**Directions for this task**. A complete answer lists every line of the material where the string "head" occurs.

**Data section**.
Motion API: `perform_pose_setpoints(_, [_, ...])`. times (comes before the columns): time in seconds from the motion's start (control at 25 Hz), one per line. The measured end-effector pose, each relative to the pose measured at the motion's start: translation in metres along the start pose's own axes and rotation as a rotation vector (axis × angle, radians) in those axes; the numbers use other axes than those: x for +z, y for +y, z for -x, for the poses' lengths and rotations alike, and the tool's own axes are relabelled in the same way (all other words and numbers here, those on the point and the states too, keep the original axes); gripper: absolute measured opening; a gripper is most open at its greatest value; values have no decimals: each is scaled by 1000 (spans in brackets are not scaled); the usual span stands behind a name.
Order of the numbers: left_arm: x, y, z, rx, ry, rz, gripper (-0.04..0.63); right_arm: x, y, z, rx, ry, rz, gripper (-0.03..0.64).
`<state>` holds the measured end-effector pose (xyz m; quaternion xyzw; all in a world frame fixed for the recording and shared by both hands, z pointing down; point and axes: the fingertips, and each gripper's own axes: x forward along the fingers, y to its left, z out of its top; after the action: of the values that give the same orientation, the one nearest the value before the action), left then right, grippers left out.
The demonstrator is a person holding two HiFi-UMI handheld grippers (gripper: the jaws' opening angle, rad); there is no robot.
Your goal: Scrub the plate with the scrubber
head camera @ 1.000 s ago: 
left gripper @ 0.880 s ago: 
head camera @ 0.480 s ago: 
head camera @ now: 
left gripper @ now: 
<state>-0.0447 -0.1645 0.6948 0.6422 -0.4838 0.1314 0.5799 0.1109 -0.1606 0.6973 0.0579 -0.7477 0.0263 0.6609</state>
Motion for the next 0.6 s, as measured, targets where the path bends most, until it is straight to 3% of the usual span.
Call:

**Result of the task**.
head camera @ 1.000 s ago: 
head camera @ 0.480 s ago: 
head camera @ now: 

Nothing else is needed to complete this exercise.